Por detrás da janela
Baixa a música! dizia a minha mãe, que ficava sempre incomodada quando eu queria ouvir música. e eu sorria intimamente e pensava que ela queria dizer "baixa o som", mas não dizia nada, porque sabia que iria iniciar uma série de reprovações inúteis. Tinha doze anos, quando o pai partiu.
Os pássaros seriam então a minha companhia musical. Saía para o pequeno quintal de cimento com vinte e cinco metros quadrados, entalado com os seus muros altos, entre os prédios da rua. Alguém tinha aprisionado um pobre melro que lançava o seu canto sobre os muros de cimento. Nas traseiras do meu quintal uma grande árvore conseguia espreitar por sobre a parede do quintal da vizinha Josefina, e oferecia-me uma nesga de verde e o canto de alguns pássaros que ali encontravam o seu oásis, talvez atraídos pelo melro cantor, ou talvez não.
Às vezes ficava só no quartinho pequenino, onde se tinham encafuado os livros do pai, depois da sua partida e da mãe ter vendido a mobília de escritório. Chamávamos-lhe "o quarto pequeno". Já tinha sido o quarto de ninguém e agora era o meu cantinho, "o quarto dos livros dos pai". Aí podia ouvir a "minha" música, na sua rádio. Depois da partida do pai, nunca mais houve prendas. De gira discos, nem falar. Só experimentei, quando alguma amiga emprestava e era por um dia ou dois, daqueles pequeninos, onde só se podiam ouvir discos pequenos e não long plays.
Da janela também se via pouco. Era a confluência de quatro ruas, porque o nosso prédio ficava numa esquina. Na cidade de Lisboa, em bairros que não eram de passagem, durante a semana havia pouco para ver durante o dia, ou durante as horas em que as pessoas estavam a trabalhar. Lembro-me dos pregões, da fava rica de manhã, muito cedo, ainda escuro. Naquele tempo a mulher da fava rica ainda apregoava, "Fava rica! ", mas nunca provei. O pai era muito seletivo com a comida. Feita assim por pessoas, cuja higiene podia não ser respeitada. Tinha receio que fizesse mal à sua menina.
De madrugada, por vezes vinha a carroça dos cães. Assim lhe chamavam, mas era na verdade uma carrinha com grades, como se fosse uma prisão, conforme espreitei uma vez. Ouvia-os a ganir, mas o pai nunca me deixou ver. Lembro-me de ficar angustiada e ainda hoje fico quando penso naqueles latidos agudos de dor e sabia que estavam a apanhar os cães vadios para levar para canil. Ignorava o que lhes faziam. Só soube muito mais tarde, que, se os donos não os fossem buscar em algumas horas seriam todos "abatidos".

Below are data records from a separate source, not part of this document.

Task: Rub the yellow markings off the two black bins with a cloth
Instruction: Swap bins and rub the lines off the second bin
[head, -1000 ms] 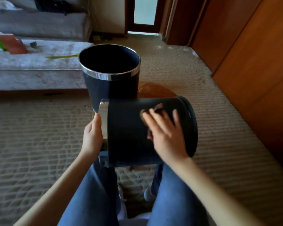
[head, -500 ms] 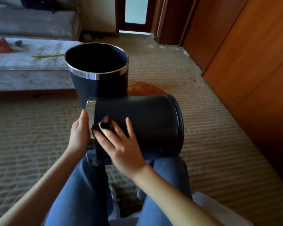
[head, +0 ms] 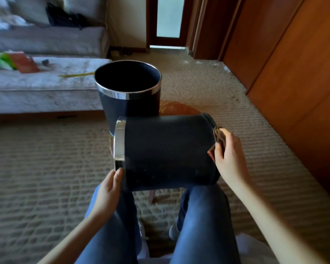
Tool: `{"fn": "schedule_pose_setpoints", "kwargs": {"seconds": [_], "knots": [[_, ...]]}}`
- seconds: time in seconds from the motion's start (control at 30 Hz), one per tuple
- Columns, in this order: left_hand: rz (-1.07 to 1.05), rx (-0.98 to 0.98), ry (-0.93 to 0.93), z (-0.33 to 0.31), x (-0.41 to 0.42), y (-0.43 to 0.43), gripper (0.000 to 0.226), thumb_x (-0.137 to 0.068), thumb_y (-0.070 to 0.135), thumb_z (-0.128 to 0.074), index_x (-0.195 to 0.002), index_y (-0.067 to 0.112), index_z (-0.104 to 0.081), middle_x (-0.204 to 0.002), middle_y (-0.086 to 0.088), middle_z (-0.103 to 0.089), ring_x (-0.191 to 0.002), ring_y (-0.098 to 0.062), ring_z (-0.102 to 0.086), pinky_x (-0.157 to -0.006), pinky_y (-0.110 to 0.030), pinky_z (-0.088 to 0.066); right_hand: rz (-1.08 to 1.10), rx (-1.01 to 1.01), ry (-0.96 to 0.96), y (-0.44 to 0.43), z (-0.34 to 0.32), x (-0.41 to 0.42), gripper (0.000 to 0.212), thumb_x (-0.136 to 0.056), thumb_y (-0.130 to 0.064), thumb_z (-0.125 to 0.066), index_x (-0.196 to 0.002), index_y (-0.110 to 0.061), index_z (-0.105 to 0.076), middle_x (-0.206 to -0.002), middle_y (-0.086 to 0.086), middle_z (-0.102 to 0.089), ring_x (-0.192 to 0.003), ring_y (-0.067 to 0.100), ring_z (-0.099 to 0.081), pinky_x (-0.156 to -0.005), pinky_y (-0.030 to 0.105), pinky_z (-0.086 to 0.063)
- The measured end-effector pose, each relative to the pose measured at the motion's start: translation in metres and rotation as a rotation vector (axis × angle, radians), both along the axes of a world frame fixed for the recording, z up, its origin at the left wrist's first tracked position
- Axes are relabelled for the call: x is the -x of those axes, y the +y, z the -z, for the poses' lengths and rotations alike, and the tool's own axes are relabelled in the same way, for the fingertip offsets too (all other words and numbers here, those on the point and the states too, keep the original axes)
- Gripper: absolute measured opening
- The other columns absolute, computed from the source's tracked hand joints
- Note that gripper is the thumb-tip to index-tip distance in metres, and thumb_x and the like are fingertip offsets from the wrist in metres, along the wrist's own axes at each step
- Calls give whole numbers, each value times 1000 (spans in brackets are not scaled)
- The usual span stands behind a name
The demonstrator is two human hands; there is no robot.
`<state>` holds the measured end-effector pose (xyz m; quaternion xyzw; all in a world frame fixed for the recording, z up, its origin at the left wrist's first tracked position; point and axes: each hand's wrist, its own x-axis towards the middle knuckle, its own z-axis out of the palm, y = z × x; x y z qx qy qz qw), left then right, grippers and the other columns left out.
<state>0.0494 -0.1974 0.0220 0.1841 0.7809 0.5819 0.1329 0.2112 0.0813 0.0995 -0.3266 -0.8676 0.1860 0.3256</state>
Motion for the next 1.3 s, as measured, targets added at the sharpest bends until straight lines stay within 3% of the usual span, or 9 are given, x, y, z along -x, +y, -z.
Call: {"fn": "schedule_pose_setpoints", "kwargs": {"seconds": [0.17,0.3,0.53,0.77,0.93,1.1,1.2,1.27,1.3], "knots": [[-6,-93,-41,-36,-12,18,32,-108,20,-38,-88,21,-62,-73,23,-71,-73,6,-62,-70,-8,-45,-126,-90,-66,3,-25,17,37,-90,0,-59,-123,-16,-60,-117,7,-58,-109,25,-58,-89,29,-46],[-81,-235,-128,-58,-6,41,37,-109,28,-35,-94,13,-65,-74,8,-73,-76,-7,-68,-64,-11,-50,-156,-263,-126,11,-39,47,39,-85,-1,-66,-121,-17,-63,-110,7,-65,-101,35,-60,-85,49,-52],[-117,-281,-172,-62,-25,44,38,-109,20,-30,-96,4,-62,-67,9,-72,-64,5,-66,-58,-8,-48,-547,-264,-133,-47,-47,130,46,-82,-3,-51,-127,-10,-64,-123,6,-67,-107,33,-58,-96,46,-47],[-195,-275,-129,-49,-31,37,53,-100,48,-32,-102,8,-67,-89,2,-73,-89,-10,-68,-83,-27,-53,-709,-201,-168,-102,-29,142,33,-91,-13,-57,-121,-8,-70,-124,7,-69,-111,31,-62,-104,39,-42],[-253,-222,-132,-54,-32,33,49,-107,37,-27,-76,20,-62,-61,15,-68,-61,3,-62,-67,-27,-47,-803,-335,23,-124,-2,84,34,-95,-2,-54,-125,-8,-68,-134,5,-64,-118,29,-58,-112,40,-38],[-191,-300,-241,-60,-23,34,57,-107,40,-26,-102,9,-74,-92,-2,-79,-92,-16,-75,-85,-29,-56,-890,-613,34,-115,24,46,33,-103,-8,-48,-131,-13,-64,-140,4,-59,-130,27,-54,-114,44,-38],[-208,-296,-222,-69,-29,36,62,-110,32,-24,-101,-18,-58,-55,5,-65,-55,-11,-64,-61,-16,-51,-786,-545,-14,-114,9,83,37,-102,-12,-44,-134,-14,-62,-140,4,-59,-132,28,-52,-115,49,-34],[-229,-305,-214,-78,-35,35,62,-110,28,-23,-94,-29,-42,-57,-18,-44,-57,-43,-46,-44,-33,-47,-667,-431,-89,-118,-6,118,38,-98,-16,-43,-129,-15,-65,-134,2,-63,-129,29,-53,-114,52,-32],[-221,-311,-218,-82,-38,35,63,-110,28,-24,-96,-31,-40,-74,-23,-45,-73,-53,-41,-56,-52,-46,-631,-376,-142,-121,-12,133,40,-94,-20,-43,-126,-16,-67,-130,2,-65,-127,30,-54,-114,54,-32]]}}
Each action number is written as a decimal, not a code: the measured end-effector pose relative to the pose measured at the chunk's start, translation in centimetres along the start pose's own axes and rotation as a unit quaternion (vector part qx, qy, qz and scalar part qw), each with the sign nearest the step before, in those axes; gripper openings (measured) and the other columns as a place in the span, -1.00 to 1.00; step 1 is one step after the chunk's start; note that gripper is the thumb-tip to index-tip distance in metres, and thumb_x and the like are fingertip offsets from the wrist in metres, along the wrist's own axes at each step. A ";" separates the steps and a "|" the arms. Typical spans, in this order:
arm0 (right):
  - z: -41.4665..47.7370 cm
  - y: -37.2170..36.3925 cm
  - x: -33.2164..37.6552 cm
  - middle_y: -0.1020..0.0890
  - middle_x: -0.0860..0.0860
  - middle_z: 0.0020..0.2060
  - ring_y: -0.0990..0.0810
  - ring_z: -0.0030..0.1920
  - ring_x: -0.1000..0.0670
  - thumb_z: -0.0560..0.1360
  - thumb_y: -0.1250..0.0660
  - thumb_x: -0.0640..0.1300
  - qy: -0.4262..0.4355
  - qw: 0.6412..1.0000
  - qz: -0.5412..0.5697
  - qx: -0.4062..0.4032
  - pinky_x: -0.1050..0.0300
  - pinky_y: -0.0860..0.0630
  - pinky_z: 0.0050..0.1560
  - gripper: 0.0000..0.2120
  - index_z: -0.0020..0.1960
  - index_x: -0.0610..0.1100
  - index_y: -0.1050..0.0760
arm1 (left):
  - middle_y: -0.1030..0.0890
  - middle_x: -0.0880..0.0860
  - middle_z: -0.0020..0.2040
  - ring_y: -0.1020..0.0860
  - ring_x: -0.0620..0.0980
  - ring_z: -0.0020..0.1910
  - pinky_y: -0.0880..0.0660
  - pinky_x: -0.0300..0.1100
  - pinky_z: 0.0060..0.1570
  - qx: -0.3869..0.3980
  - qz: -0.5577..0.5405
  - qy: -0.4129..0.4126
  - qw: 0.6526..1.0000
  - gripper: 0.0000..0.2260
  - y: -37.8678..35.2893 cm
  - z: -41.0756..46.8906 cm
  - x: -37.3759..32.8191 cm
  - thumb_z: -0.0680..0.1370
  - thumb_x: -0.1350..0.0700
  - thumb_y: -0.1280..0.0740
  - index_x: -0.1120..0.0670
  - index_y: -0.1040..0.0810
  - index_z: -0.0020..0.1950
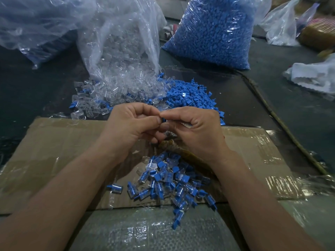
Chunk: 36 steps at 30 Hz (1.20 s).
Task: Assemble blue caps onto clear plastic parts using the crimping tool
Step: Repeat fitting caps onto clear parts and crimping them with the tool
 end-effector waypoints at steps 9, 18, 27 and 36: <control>-0.3 1.9 -4.7 -0.51 0.37 -0.25 -0.49 -0.17 0.41 0.25 -0.46 0.14 -0.222 0.948 -0.102 0.203 0.53 -0.37 -0.20 -0.74 -0.08 0.19 -0.52 | -0.62 0.17 -0.38 -0.59 -0.01 -0.45 -0.53 -0.29 -0.47 -0.046 -0.076 0.001 0.996 -0.89 0.7 -0.1 0.2 0.29 0.28 -0.33 0.22 -0.50 -0.20; -2.4 1.0 -5.7 -0.36 0.24 -0.03 -0.40 0.03 0.13 0.23 -0.53 0.08 -0.240 0.874 -0.177 0.384 0.16 -0.38 0.05 -0.37 0.24 0.09 -0.39 | -0.63 0.15 -0.38 -0.59 -0.02 -0.44 -0.54 -0.28 -0.42 -0.047 -0.050 -0.005 0.998 -0.93 1.1 0.0 -0.2 0.41 0.35 -0.28 0.21 -0.49 -0.19; -1.5 -0.1 -4.1 -0.50 0.10 -0.03 -0.43 -0.06 0.07 0.26 -0.45 0.04 -0.183 0.880 -0.277 0.340 0.12 -0.42 -0.09 -0.51 0.16 0.01 -0.48 | -0.62 0.11 -0.41 -0.57 -0.06 -0.48 -0.52 -0.32 -0.47 -0.050 -0.055 -0.001 0.997 -0.92 1.1 0.1 0.0 0.42 0.36 -0.26 0.21 -0.48 -0.18; -1.3 -1.8 -4.1 -0.43 0.05 0.01 -0.38 0.02 0.03 0.34 -0.38 0.01 -0.126 0.886 -0.310 0.320 0.15 -0.34 -0.07 -0.60 0.16 0.01 -0.45 | -0.64 0.08 -0.40 -0.60 -0.08 -0.46 -0.51 -0.33 -0.47 -0.077 -0.039 -0.017 0.996 -0.89 2.6 0.9 0.0 0.31 0.23 -0.32 0.18 -0.49 -0.18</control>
Point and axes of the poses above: each hand's wrist, its own z-axis towards the middle knuckle, its own y-axis out of the back of the hand, x = y × z, the point moved 7 cm from there along z, towards the middle knuckle
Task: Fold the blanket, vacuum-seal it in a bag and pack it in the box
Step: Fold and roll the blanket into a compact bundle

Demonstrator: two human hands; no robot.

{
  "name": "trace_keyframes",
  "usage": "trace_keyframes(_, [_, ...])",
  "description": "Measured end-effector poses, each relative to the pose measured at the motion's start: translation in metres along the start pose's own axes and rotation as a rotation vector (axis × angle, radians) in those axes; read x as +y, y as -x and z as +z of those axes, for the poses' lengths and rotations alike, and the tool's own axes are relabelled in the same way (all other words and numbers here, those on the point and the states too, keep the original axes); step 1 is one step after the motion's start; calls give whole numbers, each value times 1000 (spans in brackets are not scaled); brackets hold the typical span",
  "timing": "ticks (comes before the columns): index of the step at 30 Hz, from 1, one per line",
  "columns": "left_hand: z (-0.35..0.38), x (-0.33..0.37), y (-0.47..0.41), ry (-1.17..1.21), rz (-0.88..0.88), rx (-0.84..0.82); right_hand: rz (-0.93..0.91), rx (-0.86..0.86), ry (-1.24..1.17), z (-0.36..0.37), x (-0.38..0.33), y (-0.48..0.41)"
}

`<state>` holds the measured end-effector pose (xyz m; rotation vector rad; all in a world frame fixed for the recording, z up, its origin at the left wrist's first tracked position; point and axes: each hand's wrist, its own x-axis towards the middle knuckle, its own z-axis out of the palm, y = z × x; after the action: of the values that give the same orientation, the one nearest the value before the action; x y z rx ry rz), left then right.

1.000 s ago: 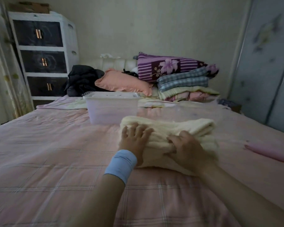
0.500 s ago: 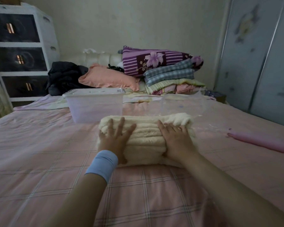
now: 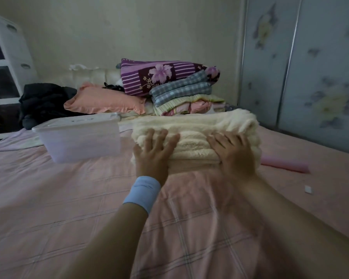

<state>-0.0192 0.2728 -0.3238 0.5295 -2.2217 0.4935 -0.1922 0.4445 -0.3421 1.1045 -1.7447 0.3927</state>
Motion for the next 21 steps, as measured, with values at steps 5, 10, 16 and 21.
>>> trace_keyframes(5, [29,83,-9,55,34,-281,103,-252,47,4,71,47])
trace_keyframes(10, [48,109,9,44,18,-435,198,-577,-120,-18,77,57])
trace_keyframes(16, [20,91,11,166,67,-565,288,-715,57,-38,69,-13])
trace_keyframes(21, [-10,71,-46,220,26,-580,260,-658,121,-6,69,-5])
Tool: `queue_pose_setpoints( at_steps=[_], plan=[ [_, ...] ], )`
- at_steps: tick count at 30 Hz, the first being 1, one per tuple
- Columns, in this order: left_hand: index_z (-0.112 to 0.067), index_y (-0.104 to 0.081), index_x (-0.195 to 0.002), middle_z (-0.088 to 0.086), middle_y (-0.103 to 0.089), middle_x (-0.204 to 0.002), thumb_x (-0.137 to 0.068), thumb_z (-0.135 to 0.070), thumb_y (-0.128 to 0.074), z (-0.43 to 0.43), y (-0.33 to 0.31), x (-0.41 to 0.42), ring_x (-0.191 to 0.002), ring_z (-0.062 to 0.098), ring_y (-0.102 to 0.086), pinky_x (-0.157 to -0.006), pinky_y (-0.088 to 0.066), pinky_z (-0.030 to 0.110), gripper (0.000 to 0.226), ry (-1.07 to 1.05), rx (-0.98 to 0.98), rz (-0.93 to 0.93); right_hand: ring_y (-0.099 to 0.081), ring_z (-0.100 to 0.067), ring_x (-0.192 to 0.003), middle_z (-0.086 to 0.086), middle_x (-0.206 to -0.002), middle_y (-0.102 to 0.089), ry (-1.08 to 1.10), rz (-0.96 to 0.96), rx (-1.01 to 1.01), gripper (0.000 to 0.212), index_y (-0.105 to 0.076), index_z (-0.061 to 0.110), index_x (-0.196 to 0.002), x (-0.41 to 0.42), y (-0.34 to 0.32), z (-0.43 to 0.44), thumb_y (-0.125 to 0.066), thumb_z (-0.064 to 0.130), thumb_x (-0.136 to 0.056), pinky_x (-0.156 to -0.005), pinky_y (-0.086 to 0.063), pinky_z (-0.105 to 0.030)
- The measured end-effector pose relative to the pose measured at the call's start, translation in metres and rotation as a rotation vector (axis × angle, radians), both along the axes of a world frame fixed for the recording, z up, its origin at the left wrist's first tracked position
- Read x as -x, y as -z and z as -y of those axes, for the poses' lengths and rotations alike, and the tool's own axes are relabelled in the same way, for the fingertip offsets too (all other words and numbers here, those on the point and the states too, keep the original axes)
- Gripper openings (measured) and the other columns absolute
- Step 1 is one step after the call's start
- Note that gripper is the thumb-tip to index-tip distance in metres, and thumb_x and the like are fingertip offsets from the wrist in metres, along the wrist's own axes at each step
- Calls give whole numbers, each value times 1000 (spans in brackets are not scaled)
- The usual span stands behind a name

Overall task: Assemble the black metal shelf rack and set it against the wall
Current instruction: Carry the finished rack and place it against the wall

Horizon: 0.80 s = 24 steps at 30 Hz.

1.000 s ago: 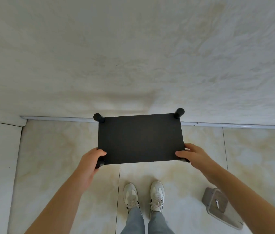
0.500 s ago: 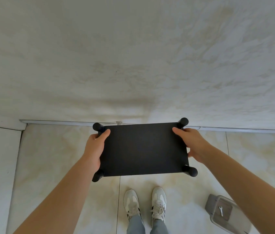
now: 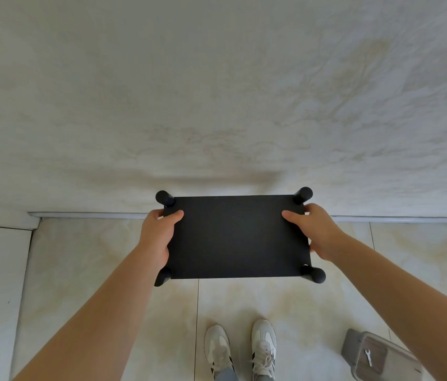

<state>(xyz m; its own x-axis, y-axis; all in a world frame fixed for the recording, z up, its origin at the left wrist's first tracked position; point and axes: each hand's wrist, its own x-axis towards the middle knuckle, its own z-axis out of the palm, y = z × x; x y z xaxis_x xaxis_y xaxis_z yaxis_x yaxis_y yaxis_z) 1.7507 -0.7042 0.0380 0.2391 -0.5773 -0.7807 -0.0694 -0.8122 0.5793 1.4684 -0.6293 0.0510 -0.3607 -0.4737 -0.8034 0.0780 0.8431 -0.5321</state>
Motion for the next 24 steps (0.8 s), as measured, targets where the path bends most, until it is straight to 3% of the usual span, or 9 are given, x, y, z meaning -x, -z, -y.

Nos ruídos da manhã havia também na época dos figos "Quem quer figos, quem quer almoçar?" e o azeiteiro, que também vendia petróleo para os candeeiros e vinha normalmente ao fim de semana. Naquele tempo, dada a amperagem ser baixa, faltava a luz com alguma frequência e era normal as pessoas terem um candeeiro de petróleo, que podia acender-se até que voltasse. Lembro o pregão: "Pitrolino!". Estaria relacionado com o petróleo? ou era uma palavra inventada pelo pregoeiro?
À noite a D. Ausenda vinha todos os dias trazer o Jornal. "Olhó Diário de Lisboa, o Diário a pular". Era o que eu ouvia de Diário Popular. O meu pai lia o "Diário de Lisboa". A jornaleira tocava a campainha e mal lhe abríamos a porta da escada, já estava a deixar o jornal no tapete. Eu gostaria de lhe fazer alguma pergunta, mas já saía pela porta do prédio fora e só conseguíamos apanhá-la para trocar umas palavras quando vinha receber os jornais no final do mês. Aí podia observar as suas mãos da côr do carvão. E a Dona Antónia, eletricista, que vinha trocar as válvulas da telefonia? Que estranho para a época haver uma mulher eletricista. Se não recordasse os seus nomes pensaria que a memória me traía. Verdade é que essa janela e essa porta se abriam sobre o mundo e lá cresci detrás delas.
Muito boa esta prosa da vivência histórica , bem escrita, suave, gostei de a ler, parabéns, um único reparo, deve sempre dizer : fazer umas perguntas, quando se trata da curiosidade.
ResponderEliminarGrata José Moreno. Neste caso sei de quem é, mas é sempre bom assinar o comentário. Um abraço.